The thing is we are both double jabbed, have only recently started going to a supermarket once a week to get some shopping, always wear a mask, use hand sanitiser, keep distance as much as possible. I work from home and my husband works mainly out side and still maintains social distance and wears a mask. So we are perplexed as to how and where he may have got it. The hospital think he may have picked it up when he got his booster shot. I am currently unsure if I will have the booster shot as if I recover from this I do not want to get it again.

If this encourages one person to call their doctors surgery or 111 sooner rather than later to nip it in the bud as they say. then it helps. We didn’t because some of the symptoms were normal non covid ones for my husband. Since I was a child I get an annual cough so didn’t think anything of it especially as we were so careful. I am still glad I had the vaccine as I would be a lot worse without it. Right now I am just praying that he makes it out alive. Stay safe, wear a mask, be kind to one another


He is still in hospital on a number of drips and on an experimental COVID drip he is lucid and is better although last night he took a severe dip. I am feeling a little better but when I am, I forget about some of the symptoms I have with it and it comes back and hits me with a full force. 

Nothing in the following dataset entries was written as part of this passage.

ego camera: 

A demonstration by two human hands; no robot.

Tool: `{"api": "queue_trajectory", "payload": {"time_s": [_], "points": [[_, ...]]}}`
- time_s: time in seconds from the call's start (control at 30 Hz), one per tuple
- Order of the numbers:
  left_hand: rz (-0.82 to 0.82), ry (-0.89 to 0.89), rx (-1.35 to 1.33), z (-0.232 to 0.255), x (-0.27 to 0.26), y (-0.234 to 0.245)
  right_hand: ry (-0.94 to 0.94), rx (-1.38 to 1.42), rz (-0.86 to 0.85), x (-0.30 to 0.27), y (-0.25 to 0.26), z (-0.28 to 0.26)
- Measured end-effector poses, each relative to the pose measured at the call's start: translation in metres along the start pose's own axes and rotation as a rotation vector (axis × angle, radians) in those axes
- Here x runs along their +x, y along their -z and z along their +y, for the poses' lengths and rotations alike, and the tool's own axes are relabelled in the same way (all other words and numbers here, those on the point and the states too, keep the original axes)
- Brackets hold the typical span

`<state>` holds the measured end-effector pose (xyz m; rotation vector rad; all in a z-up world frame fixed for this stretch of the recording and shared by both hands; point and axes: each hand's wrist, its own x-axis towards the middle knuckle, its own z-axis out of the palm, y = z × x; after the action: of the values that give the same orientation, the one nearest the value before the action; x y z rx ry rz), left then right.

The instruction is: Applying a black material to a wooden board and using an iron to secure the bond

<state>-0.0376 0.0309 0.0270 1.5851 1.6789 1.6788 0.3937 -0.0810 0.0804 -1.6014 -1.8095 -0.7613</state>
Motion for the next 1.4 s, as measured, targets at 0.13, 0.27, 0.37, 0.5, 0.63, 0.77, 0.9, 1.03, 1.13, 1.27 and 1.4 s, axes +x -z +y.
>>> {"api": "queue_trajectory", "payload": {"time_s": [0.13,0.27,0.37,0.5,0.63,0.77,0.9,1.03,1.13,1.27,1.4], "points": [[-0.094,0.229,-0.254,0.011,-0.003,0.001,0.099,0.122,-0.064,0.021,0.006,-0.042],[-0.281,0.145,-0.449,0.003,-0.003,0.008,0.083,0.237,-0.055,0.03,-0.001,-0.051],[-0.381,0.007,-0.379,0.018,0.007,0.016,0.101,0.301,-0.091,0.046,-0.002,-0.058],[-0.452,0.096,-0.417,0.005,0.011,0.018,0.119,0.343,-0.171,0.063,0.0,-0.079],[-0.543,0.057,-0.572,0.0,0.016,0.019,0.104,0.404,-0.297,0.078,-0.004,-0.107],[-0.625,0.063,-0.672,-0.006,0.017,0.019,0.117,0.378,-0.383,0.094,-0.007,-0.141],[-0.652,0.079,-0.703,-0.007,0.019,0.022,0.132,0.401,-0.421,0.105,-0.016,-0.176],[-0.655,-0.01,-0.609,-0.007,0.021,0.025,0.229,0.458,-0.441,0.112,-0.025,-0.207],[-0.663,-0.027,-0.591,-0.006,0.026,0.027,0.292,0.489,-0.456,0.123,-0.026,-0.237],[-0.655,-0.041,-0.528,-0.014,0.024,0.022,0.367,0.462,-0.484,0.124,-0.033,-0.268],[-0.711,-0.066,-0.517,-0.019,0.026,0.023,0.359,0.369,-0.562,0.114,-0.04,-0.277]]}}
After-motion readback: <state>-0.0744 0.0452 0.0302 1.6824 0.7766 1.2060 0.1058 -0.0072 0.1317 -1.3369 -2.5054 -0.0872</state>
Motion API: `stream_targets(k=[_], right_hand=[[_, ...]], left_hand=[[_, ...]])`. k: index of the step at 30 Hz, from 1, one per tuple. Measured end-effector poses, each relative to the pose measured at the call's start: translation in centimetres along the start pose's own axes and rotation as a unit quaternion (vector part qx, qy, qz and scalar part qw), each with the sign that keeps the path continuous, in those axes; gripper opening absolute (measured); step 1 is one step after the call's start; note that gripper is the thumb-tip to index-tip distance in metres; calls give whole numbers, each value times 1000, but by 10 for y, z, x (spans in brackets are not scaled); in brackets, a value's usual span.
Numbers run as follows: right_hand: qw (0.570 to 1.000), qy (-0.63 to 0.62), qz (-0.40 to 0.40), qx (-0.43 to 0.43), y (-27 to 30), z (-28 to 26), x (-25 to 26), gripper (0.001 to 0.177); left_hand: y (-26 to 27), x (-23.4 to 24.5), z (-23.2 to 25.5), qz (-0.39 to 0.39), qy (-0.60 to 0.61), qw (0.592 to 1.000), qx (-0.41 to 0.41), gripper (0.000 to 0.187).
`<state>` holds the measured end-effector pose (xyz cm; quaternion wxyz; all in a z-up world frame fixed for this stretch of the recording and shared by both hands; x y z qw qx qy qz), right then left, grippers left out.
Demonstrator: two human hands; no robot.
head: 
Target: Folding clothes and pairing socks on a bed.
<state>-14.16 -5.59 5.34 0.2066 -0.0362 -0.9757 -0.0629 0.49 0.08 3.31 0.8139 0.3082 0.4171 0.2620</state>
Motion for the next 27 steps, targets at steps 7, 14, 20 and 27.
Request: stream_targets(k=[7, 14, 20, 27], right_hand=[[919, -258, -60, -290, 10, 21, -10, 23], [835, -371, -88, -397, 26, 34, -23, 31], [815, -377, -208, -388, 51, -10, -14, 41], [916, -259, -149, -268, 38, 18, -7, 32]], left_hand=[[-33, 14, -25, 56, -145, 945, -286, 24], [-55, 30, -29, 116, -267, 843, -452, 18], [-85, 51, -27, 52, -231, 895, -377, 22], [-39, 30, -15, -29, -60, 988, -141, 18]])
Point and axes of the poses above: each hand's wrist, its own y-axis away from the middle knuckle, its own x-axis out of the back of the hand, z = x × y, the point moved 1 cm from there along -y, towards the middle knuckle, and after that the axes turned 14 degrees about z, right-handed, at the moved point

My symptoms have been : Cold and flu type symptoms, cough, change of taste, backed nose, sneezing, runny nose, severe sinus pain- like an earache pain in your nose, hot flushes, and a headache which I originally thought was a migraine and the breathlessness.

02.11.2021 . Husband is home, still tired and breathless, has a cough he is resting but so much better, he just needs to drink more water. I am feeling a lot better today, cough has finally lessened and headaches are less. 

08.11.21 Husband is much better, he is drinking more which is good. We both still get breathless intermittently for no reason, have a niggly cough and dry throats. He still gets tired which is a mixture of his CLL and the Covid-19. We have been told these could last weeks. I also have the change of taste. I am longing for a normal tasting coffee. We are both very thankful we are over the worst 

17.11.21 We are definitely better, I still have the odd bout of breathlessness, a dry throat and waiting for the taste buds to come back, Husband has the same but still has the tiredness and a cough. Thank you for all your kind messages. Still can’t work out how we got it which is very annoying but we survived, for which we are thankful

30.12.21 Husband had a throat infection, luckily we called the doctor and they prescribed some antibiotics which resolved this. His glands are still swollen and he now has to have regular PCR tests with the immunology department until there are no more COVID cells in his tests for 3 consecutive ones. This is because he is immunocompromised (his CLL). Silver lining he is still alive .

Symptoms The two main things my husband suffered with before treatment and ongoing are the hot flushes and the tiredness. He will be fine then feel extremely hot but not have a temperature, fans don’t always cool him down. One side effect of this is that he can sweat a lot. It also means he can’t sleep properly at night as will wake often. The other is the tiredness/fatigue which even when you explain to people they don’t get it. He will be fine, be alert, active then all his energy will go and he is exhausted and often will be asleep with in minutes. This means especially since he has needed treatment, it ends up in a cycle of not sleeping properly, getting up early, still feeling tired, have a good few hours, sleep most of the afternoon, awake for a few hours then sleep again.! If we are going to watch something of an evening I have to ask how he feels so know whether to watch a shorter or longer item.

November 2022 One thing people don’t realise about living with someone who has a chronic illness is the worry you carry with you about them . When he’s had treatment , is feeling a little low and falls asleep quietly, you watch him to check he is still breathing. When he has his infusion you’re on tenterhooks in case he has a reaction to it and something terrible happens.